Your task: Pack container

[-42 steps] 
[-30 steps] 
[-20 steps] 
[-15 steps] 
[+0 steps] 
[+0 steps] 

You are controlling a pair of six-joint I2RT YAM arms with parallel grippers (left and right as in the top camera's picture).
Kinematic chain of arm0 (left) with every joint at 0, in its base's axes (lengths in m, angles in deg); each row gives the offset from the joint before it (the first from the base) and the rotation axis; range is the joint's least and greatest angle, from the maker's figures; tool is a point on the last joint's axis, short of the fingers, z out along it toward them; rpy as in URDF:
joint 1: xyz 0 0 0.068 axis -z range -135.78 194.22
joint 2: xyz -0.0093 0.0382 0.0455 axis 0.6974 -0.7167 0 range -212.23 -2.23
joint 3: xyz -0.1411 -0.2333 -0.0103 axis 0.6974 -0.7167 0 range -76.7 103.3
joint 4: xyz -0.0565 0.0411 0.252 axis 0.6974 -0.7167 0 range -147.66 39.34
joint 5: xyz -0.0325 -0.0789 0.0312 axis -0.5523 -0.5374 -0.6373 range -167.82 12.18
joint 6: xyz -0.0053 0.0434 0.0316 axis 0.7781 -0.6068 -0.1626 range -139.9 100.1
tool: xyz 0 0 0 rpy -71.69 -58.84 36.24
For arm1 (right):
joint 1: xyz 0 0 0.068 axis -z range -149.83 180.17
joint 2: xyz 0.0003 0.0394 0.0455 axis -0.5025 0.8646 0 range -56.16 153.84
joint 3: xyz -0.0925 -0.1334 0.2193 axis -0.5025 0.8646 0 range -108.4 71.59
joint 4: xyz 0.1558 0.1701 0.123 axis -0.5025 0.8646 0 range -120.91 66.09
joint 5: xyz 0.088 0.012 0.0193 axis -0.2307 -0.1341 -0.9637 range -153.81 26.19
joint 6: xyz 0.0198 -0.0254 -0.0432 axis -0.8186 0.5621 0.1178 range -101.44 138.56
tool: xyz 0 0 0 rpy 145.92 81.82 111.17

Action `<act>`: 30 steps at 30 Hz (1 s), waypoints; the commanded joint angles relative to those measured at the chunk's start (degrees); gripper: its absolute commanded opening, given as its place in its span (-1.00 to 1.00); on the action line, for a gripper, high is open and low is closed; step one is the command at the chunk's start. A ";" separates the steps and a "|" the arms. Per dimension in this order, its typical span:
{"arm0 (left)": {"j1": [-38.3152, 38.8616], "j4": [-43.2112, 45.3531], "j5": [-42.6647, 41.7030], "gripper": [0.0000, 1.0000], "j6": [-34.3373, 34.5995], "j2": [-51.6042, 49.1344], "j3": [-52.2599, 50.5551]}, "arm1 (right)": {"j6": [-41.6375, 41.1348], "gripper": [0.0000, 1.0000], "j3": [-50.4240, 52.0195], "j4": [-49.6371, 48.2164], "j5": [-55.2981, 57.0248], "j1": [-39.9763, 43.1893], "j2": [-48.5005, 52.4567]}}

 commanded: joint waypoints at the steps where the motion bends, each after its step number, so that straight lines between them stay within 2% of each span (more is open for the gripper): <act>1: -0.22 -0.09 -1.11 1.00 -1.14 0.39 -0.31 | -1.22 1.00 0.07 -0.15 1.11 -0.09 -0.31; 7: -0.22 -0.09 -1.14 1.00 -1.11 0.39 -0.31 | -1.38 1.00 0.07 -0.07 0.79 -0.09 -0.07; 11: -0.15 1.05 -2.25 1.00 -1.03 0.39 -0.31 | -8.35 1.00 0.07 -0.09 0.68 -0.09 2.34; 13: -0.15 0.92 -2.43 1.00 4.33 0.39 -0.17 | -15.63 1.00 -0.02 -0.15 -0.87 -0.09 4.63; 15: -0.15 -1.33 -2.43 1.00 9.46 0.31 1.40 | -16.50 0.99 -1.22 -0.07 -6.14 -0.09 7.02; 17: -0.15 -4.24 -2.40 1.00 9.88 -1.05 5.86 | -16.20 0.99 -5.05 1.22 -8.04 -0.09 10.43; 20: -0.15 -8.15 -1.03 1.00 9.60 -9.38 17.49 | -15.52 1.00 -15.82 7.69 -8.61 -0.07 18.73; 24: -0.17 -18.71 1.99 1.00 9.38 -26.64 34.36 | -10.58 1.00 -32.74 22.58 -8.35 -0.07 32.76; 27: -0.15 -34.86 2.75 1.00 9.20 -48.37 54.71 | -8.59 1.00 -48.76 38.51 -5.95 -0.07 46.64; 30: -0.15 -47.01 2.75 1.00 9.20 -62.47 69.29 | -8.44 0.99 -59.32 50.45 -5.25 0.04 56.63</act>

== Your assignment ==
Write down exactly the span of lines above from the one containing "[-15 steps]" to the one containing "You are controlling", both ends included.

== Answer space ==
[-15 steps] 
[+0 steps] 
[+0 steps] 

You are controlling a pair of six-joint I2RT YAM arms with parallel grippers (left and right as in the top camera's picture).

The exercise is done.